[Collected data entries]

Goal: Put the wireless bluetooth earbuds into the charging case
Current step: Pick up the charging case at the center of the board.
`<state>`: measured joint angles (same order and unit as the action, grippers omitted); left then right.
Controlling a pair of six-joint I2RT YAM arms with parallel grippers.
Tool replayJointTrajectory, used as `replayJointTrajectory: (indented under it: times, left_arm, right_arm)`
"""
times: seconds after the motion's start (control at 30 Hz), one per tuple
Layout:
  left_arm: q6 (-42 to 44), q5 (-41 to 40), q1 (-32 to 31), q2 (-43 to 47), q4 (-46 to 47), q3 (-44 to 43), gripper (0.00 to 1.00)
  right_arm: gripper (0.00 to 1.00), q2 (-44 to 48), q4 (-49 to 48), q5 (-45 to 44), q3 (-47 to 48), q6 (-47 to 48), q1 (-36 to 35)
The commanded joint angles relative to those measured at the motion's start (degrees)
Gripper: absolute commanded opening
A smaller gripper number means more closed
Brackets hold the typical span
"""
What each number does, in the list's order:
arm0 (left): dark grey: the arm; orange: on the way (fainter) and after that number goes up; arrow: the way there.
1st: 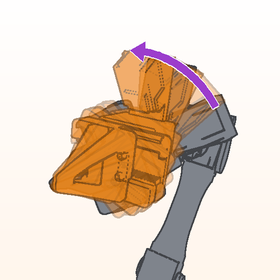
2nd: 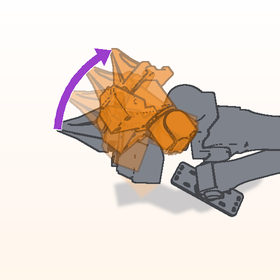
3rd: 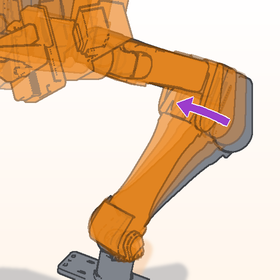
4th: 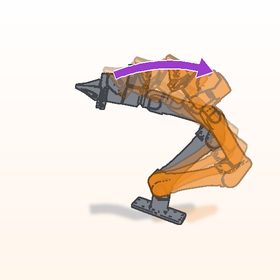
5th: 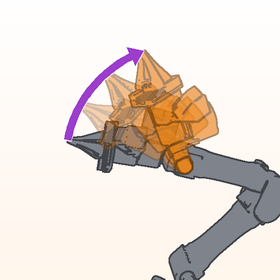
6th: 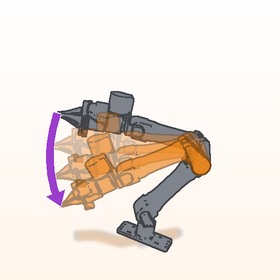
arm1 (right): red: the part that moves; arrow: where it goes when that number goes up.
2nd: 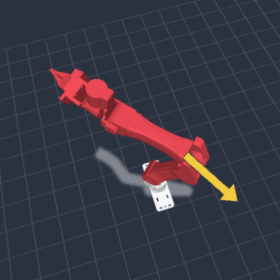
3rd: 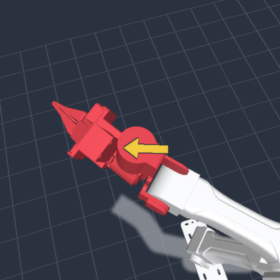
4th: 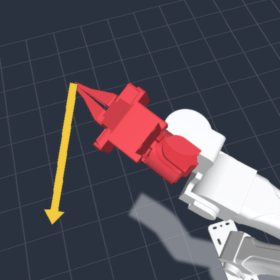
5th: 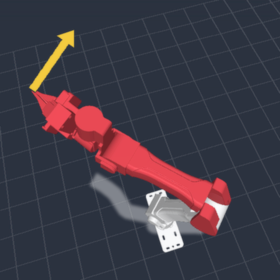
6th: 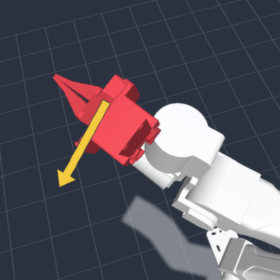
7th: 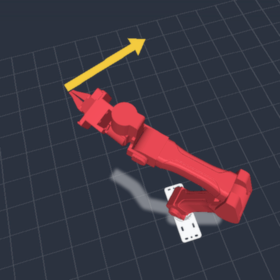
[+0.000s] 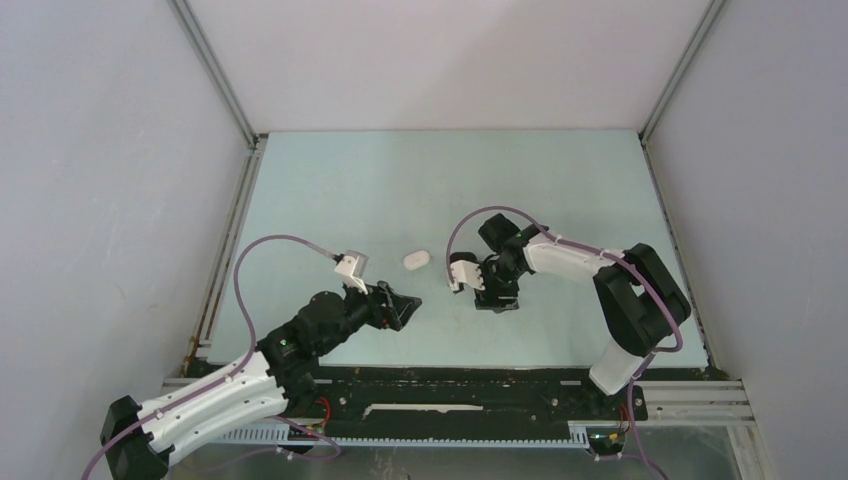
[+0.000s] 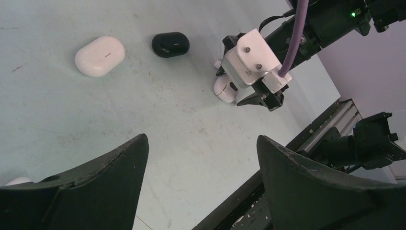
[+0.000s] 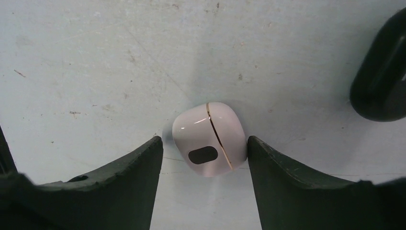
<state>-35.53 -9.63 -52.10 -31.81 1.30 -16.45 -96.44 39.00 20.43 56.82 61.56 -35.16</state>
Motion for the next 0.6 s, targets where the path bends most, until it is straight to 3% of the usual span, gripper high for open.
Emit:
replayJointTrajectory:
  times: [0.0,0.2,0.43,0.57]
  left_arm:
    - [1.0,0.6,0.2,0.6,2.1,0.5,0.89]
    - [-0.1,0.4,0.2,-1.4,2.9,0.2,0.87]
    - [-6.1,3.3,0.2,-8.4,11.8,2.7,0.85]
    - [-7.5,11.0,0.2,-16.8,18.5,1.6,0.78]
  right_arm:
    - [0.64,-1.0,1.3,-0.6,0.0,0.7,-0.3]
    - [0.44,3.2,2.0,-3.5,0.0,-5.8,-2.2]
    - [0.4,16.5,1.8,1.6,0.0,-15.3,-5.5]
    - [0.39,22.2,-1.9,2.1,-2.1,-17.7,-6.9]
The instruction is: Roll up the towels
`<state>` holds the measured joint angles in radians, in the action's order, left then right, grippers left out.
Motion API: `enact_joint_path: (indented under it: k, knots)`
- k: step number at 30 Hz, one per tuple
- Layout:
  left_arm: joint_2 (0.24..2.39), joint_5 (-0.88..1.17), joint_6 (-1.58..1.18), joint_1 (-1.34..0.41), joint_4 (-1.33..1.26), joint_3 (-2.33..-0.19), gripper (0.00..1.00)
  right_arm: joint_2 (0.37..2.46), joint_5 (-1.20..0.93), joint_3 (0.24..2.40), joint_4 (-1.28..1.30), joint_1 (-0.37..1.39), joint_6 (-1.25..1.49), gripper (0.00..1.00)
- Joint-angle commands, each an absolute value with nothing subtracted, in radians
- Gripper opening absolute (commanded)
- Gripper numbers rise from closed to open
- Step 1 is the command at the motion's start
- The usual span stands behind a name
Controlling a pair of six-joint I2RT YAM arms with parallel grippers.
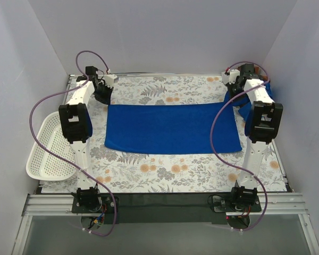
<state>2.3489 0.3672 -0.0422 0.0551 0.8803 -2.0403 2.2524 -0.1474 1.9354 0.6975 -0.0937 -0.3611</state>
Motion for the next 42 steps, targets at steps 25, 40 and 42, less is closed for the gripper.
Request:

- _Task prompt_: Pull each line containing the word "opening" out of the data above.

- _Reply_:
Gripper: absolute commanded opening
- Gripper opening absolute (commanded)

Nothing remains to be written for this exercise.